WHERE ID_Sample >= 100

I tried using a "Replace" to get rid of known letters, but I figured there might be a better way. For example:

Select
   Replace(id_sample,'AB','')

Choosing the 3 numerals on the right would work too.

1.618
  • 227
  • 1
  • 2
  • 9
  • Sure, just included it. Tried using "Replace", figured I could just put that in a subfilter then filter based on the values. But, was hoping there was a simpler way. – 1.618 Oct 01 '19 at 23:01
  • Performance will be terrible in a `where` clause because it has to run the computation on every record in the table. – Dale K Oct 01 '19 at 23:04
  • Possible duplicate of [T-SQL select query to remove non-numeric characters](https://stackoverflow.com/questions/18625548/t-sql-select-query-to-remove-non-numeric-characters) – Dale K Oct 01 '19 at 23:04

3 Answers3

2

For your sample data, you can just start at the third character and convert to a number:

where try_convert(int, stuff(ID_Sample, 1, 2, '')) > 100

Or, if you know that the number is 3 characters:

where try_convert(int, right(ID_Sample, 3)) > 100
Gordon Linoff
  • 1,242,037
  • 58
  • 646
  • 786
1

+1 for Gordon's answer.

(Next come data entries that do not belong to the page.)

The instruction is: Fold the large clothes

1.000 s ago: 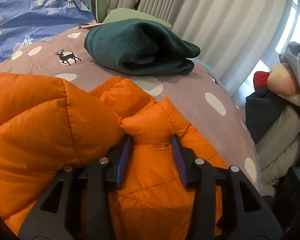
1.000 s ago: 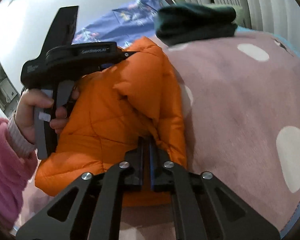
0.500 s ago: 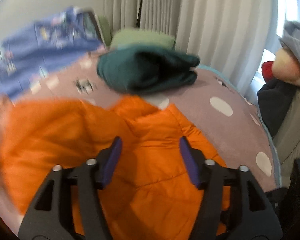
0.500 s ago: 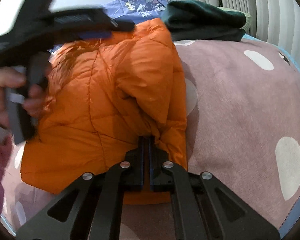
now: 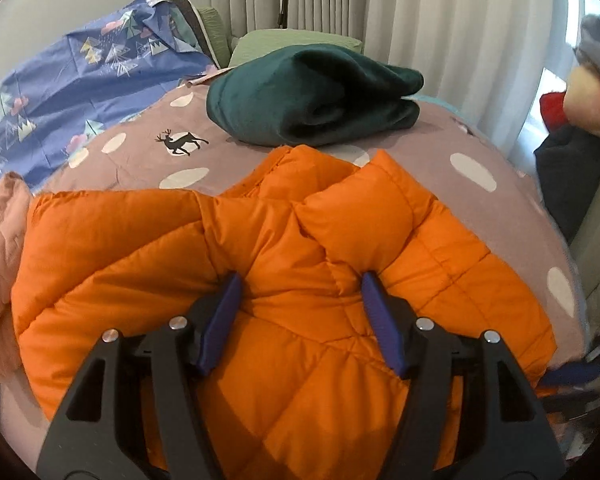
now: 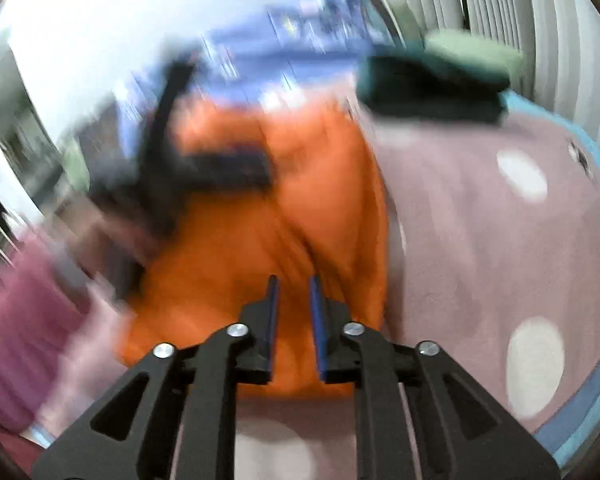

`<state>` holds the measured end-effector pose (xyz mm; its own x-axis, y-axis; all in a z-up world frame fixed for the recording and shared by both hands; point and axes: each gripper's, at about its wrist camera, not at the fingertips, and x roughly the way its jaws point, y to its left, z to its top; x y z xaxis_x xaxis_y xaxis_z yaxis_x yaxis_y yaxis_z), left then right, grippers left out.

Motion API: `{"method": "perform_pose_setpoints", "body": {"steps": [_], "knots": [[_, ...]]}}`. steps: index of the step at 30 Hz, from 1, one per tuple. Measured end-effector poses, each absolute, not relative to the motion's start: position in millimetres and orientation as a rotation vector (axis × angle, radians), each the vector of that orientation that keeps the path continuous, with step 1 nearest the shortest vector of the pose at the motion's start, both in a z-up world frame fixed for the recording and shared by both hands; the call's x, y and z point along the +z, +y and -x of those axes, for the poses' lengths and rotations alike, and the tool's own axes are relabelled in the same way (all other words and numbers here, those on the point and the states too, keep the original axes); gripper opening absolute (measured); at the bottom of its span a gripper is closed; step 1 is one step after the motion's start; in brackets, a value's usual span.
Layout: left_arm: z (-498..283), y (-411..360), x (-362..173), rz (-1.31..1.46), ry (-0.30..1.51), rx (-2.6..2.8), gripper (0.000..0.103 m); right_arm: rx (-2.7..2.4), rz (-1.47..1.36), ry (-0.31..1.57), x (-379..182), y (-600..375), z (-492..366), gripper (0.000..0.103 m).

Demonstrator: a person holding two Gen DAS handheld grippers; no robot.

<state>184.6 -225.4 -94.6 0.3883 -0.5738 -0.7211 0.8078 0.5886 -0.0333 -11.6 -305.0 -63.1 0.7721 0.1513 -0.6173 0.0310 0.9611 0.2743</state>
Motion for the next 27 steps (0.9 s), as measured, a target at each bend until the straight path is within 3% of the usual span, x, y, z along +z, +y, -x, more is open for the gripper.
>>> {"method": "perform_pose_setpoints", "body": {"steps": [4,6,8,10,16,22,25,27], "knots": [[-192.3,-220.1,-97.2,-0.291,0.783,-0.925,0.064,0.055,-0.203,0.553,-29.0,-300.3,-4.1,0.021],[-190.8,-221.1,-97.1,-0.288,0.784,-0.927,0.064,0.041,-0.22,0.626,-52.3,-305.7,-31.5,0.021],[-190.5,-220.1,-97.8,-0.28,0.784,-0.934,0.064,-0.005,-0.276,0.784,-111.6,-321.4,-62.7,0.016],[-191.8,-220.4,-99.3,-0.266,0.795,-0.952,0.065,0.03,-0.326,0.746,-139.7,-329.7,-61.7,0.014],[-190.1,-219.8,-93.0,-0.272,0.782,-0.937,0.065,-0.043,-0.249,0.735,-138.7,-315.6,-55.1,0.014],[-205.2,-161.6,-43.9,-0.172,0.636,-0.81,0.048,-0.02,-0.295,0.728,-139.6,-320.9,-54.6,0.014],[-241.1,-136.8,-64.9,-0.128,0.753,-0.729,0.029,-0.018,-0.296,0.72,-139.6,-319.8,-53.4,0.014],[-249.6,-136.9,-96.0,-0.181,0.797,-0.717,0.026,-0.001,-0.315,0.716,-140.9,-317.7,-54.0,0.014]]}}
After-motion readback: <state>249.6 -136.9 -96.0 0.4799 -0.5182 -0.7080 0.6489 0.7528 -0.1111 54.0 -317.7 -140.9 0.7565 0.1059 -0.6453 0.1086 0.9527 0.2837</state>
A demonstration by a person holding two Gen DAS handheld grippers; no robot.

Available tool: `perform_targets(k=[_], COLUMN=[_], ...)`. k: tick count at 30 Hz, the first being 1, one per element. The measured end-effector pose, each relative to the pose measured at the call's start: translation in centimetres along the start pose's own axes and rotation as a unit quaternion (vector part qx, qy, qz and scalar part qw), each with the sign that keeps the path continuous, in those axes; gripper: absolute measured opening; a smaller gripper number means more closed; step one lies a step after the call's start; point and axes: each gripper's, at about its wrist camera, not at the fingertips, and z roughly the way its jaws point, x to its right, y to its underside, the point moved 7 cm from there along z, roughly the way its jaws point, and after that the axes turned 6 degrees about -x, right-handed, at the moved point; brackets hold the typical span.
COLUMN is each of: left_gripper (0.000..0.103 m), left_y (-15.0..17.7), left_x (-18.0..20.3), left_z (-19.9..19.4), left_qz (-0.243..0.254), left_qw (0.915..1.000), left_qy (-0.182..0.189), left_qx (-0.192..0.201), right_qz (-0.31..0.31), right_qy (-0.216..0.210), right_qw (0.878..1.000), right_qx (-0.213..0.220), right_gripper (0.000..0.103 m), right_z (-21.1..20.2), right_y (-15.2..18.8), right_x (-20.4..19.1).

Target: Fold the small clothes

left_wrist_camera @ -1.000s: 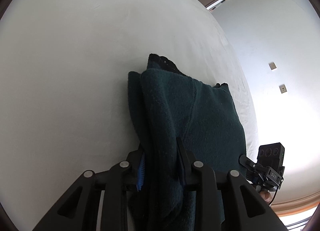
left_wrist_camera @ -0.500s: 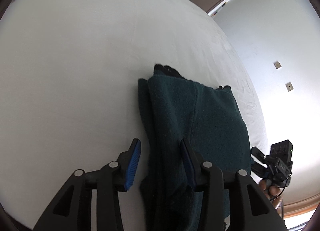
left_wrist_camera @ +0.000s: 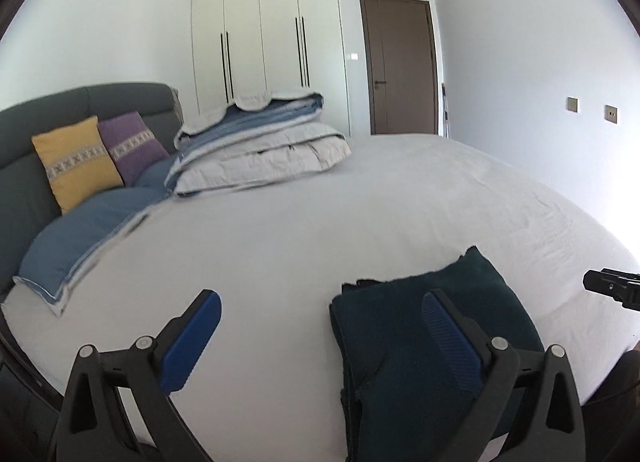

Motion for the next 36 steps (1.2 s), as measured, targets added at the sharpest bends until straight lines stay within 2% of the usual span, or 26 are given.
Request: perform_targets(k=[4,6,10,11,13,15,18,20,23,24,26,28,30,32,36], left_gripper=[0.103,0.103,0.103,0.103,0.103,0.103,0.103,0.103,0.103,0.103,0.103,0.103,0.103,0.103,0.103], left_y=[-2.1,-3.1,-4.4,-4.5,-4.5,-4.4,-4.2,-3.7,-2.3,-1.6,0.8,3.3,5.4,7.3,8.4], left_x=[-0.7,-1.1,-1.5,-1.7,-2.2,-2.5,-2.5,-2.3,-1.7,-1.5,-0.8,-0.2,0.1,0.4,0.5], left_z=[-3.7,-5.3,-8.6,-8.7,-8.2,-7.0,-6.4,-5.3,-2.5,-1.5,0.5,2.6,4.2,4.8,5.2], left_qz=[-0.004,-0.006,-0.011,-0.018,-0.035,-0.042,-0.036,-0.027,-0.015,-0.014,-0.018,-0.036,-0.048,-0.042,-0.034], left_qw=[0.9972,0.9941,0.985,0.9842,0.9878,0.9927,0.9918,0.9941,0.9975,0.9979,0.997,0.991,0.9833,0.9794,0.977], left_qy=[-0.044,-0.057,-0.058,-0.057,-0.055,-0.045,-0.064,-0.069,-0.066,-0.063,-0.037,-0.001,0.013,0.001,-0.007], left_qx=[0.061,0.092,0.162,0.167,0.141,0.104,0.105,0.079,0.019,-0.004,-0.065,-0.129,-0.175,-0.198,-0.21], right_qz=[-0.017,-0.027,-0.033,-0.036,-0.042,-0.047,-0.04,-0.036,-0.044,-0.044,-0.041,-0.036,-0.028,-0.015,-0.001], right_qy=[0.02,0.035,0.058,0.063,0.071,0.075,0.074,0.061,0.043,0.048,0.047,0.057,0.06,0.061,0.071], right_qw=[0.999,0.997,0.988,0.985,0.98,0.981,0.978,0.981,0.99,0.993,0.996,0.997,0.998,0.998,0.997], right_qx=[0.043,0.068,0.138,0.156,0.178,0.175,0.19,0.181,0.129,0.099,0.062,0.027,0.006,-0.011,-0.04], right_gripper=[0.081,0.092,0.102,0.103,0.103,0.103,0.103,0.103,0.103,0.103,0.103,0.103,0.103,0.103,0.103], right_z=[-2.9,-4.3,-8.0,-9.0,-10.7,-11.6,-13.1,-13.5,-12.3,-11.4,-9.8,-7.9,-6.6,-5.5,-3.0], right_y=[-0.6,-0.8,-1.3,-1.5,-1.9,-2.2,-2.3,-2.1,-1.0,-0.4,0.7,1.8,2.7,3.4,4.2], right_x=[-1.9,-2.6,-3.4,-3.6,-4.2,-4.5,-4.9,-5.4,-6.5,-6.8,-7.0,-6.9,-6.8,-6.5,-5.8])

This is a fun problem that you can solve using TRANSLATE if you're using SQL 2017+.

First, in case you've never used it, Per BOL TRANSLATE:

Returns the string provided as a first argument after some characters specified in the second argument are translated into a destination set of characters specified in the third argument.2

This:

SELECT TRANSLATE('123AABBCC!!!','ABC','XYZ');

Returns: 123XXYYZZ!!!

Here's the solution using TRANSLATE:

-- Sample Data
DECLARE @t TABLE (ID_Sample CHAR(6))
INSERT @t (ID_Sample) VALUES ('AB001'),('BC003'),('AB100'),('BC400'),('CC555');

-- Solution
SELECT 
  ID_Sample     = t.ID_Sample,
  ID_Sample_Int = s.NewString
FROM         @t AS t
CROSS JOIN  (VALUES('ABCDEFGHIJKLMNOPQRSTUVWXYZ', REPLICATE(0,26)))     AS f(S1,S2)
CROSS APPLY (VALUES(TRY_CAST(TRANSLATE(t.ID_Sample,f.S1,f.S2) AS INT))) AS s(NewString)
WHERE        s.NewString >= 100;

Without the WHERE clause filter you get:

ID_Sample ID_Sample_Int
--------- -------------
AB001     1
BC003     3
AB100     100
BC400     400
CC555     555

... the WHERE clause filters out the first two rows.

Alan Burstein
  • 7,770
  • 1
  • 15
  • 18
1

Check these methods- Unit test also done!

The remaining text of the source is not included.